## Activity
Searching the material below, find each line that includes the word "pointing", and copy it.

## Provided data
________________________________________
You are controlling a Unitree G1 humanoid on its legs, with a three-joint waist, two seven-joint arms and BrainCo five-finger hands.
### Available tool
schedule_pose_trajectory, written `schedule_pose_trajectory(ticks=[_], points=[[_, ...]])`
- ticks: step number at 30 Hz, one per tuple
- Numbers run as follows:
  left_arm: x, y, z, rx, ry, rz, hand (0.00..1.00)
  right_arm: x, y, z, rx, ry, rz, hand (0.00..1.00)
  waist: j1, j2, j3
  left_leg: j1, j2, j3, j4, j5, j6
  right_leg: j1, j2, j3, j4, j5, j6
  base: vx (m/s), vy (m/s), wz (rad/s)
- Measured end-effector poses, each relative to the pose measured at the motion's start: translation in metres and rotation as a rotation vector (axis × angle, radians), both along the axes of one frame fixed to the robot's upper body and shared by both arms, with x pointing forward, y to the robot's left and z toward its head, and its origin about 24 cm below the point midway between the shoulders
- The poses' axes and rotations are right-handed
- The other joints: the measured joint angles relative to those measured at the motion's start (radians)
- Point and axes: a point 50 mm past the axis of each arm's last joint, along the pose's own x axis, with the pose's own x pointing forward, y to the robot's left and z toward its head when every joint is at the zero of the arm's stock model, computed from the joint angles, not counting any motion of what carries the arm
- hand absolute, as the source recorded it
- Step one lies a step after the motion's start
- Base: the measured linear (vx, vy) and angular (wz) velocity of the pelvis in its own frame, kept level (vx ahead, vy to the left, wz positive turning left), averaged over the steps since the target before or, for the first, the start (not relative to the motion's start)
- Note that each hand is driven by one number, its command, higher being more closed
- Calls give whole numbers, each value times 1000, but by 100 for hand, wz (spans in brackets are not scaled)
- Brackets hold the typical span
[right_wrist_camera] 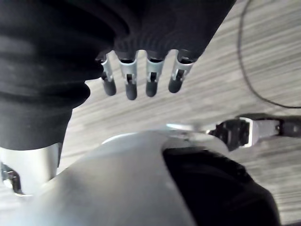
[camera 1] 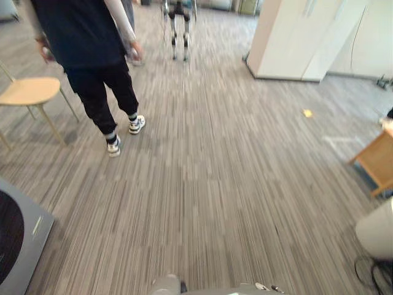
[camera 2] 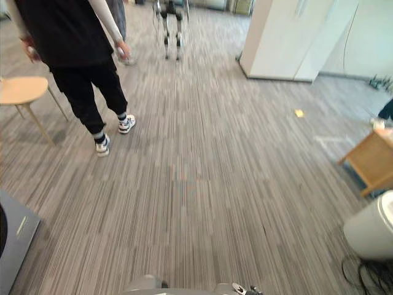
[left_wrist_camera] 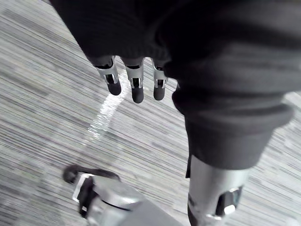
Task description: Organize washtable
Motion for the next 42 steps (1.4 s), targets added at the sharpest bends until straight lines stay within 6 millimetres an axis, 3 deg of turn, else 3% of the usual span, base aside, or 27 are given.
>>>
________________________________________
## Answer section
- Measured end-effector poses, each relative to the pose measured at the motion's start: translation in metres and rotation as a rotation vector (axis × angle, radians), both along the axes of one frame fixed to the robot's upper body and shared by both arms, with x pointing forward, y to the robot's left and z toward its head, and its origin about 24 cm below the point midway between the shoulders
- Point and axes: a point 50 mm past the axis of each arm's last joint, along the pose's own x axis, with the pose's own x pointing forward, y to the robot's left and z toward its head when every joint is at the zero of the arm's stock model, computed from the joint angles, not counting any motion of what carries the arm

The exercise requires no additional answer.